SANKTUARIUM MATKI BOŻEJ LICHEŃSKIEJ BOLESNEJ KRÓLOWEJ POLSKI

Resocjalizacja przez wiarę – Młodzieżowy Ośrodek Wychowawczy w Krupskim Młynie

Od niemal 20 lat do licheńskiego sanktuarium jesienią przyjeżdża grupa podopiecznych Młodzieżowego Ośrodka Wychowawczego im. Ottona Lipkowskiego w Krupskim Młynie. Głównym celem ich weekendowego pobytu jest resocjalizacja poprzez wartości chrześcijańskie. Siedmiu wychowanków ośrodka w Krupskim Młynie wraz z dwoma wychowawcami w dniach 20-22 października pomagało w porządkowaniu terenu sanktuarium, głównie grabiąc liście.

– To niezwykłe miejsce. Przez tyle lat podczas naszych przyjazdów do Lichenia zauważamy zmiany w zachowaniu chłopców. Gdy robimy im tutaj zdjęcia, widzimy, że ich mimika jest zupełnie inna niż w ośrodku, mniej napięta. Tutaj odpoczywają, przebywają w bliskości przyrody, wykonują pracę, ale też uczestniczą z nami we Mszy Świętej. Przez te lata miały miejsce spowiedzi z całego życia. Sami często nam mówią, że tutaj są jakby lepsi – opowiada Arkadiusz Guzy, wychowawca ośrodka w Krupskim Młynie.

Kamil, wychowanek z Krupskiego Młyna przyznaje, że trudno mu stawiać czoła problemom. – Czekam na wywiezienie do okręgowego ośrodka. Uciekałem, mam na swoim koncie kradzieże, pobicia. Sporo sobie zaszkodziłem. W poprzednim ośrodku miałem dużo problemów – wyznaje. – Miałem nadzieję, że to miejsce pomoże mi z problemami. Pracuję, żeby nie myśleć o trudnych rzeczach. Gdy się wymęczę przy pracy, nie mam sił, by zrobić głupstwo. A tu widzę, że jestem w stanie zrobić coś sam, dać sobie radę – dodaje nastolatek.

Pomysł, by zacząć taką formę regularnych odwiedzin w sanktuarium narodził się po wycieczce, która odbyła się latem 2004 roku. – Kupiłem wtedy książkę, w której przeczytałem o tzw. czynach maryjnych. Zafascynowałem się tym pomysłem. Po powrocie napisałem do ówczesnego kustosza, ks. Wiktora Gumiennego. Przyjechaliśmy tutaj na jego zaproszenie – wspomina Arkadiusz Guzy.

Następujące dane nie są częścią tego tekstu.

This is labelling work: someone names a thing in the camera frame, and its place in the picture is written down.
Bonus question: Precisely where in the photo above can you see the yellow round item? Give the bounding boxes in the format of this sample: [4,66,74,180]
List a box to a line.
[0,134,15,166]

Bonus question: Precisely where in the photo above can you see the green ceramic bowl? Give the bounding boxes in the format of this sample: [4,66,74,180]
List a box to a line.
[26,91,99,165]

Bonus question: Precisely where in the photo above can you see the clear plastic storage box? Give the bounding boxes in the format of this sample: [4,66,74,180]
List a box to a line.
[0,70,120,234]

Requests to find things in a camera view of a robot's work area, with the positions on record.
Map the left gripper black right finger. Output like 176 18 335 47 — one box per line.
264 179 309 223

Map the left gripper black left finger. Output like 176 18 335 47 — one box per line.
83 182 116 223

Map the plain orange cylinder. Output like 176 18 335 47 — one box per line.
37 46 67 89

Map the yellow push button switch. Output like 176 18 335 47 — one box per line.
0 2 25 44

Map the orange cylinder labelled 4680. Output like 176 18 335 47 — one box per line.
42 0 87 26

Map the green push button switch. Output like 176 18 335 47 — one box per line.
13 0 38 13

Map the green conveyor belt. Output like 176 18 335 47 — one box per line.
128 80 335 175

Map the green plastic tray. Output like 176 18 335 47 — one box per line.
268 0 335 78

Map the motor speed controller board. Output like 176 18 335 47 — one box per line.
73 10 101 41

– Chłopcy grabią liście, a po pracy staramy się pokazać im sanktuarium, zapoznać z jego historią. Rekreacyjnie zabieramy ich na basen. Pracę łączymy z modlitwą. Uczestniczymy w porannej Mszy, w różańcu, apelu maryjnym. Wyjazd do Lichenia jest uzupełnieniem codziennej pracy w ośrodku. Tam też uczestniczą w mszach, a w ubiegłym roku bierzmowanie przyjęło kilkunastu chłopców – dodaje Tomasz Komisarz, wychowawca internatu MOW w Krupskim Młynie.

Siedmiu chłopców w wieku 14-18 lat odwiedziło Centrum Pomocy Rodzinie i Osobom Uzależnionym, gdzie co roku uczestniczą w zajęciach dotyczących uzależnień. Młodzieńcy wysłuchali także konferencji przygotowującej do sakramentu pokuty i pojednania.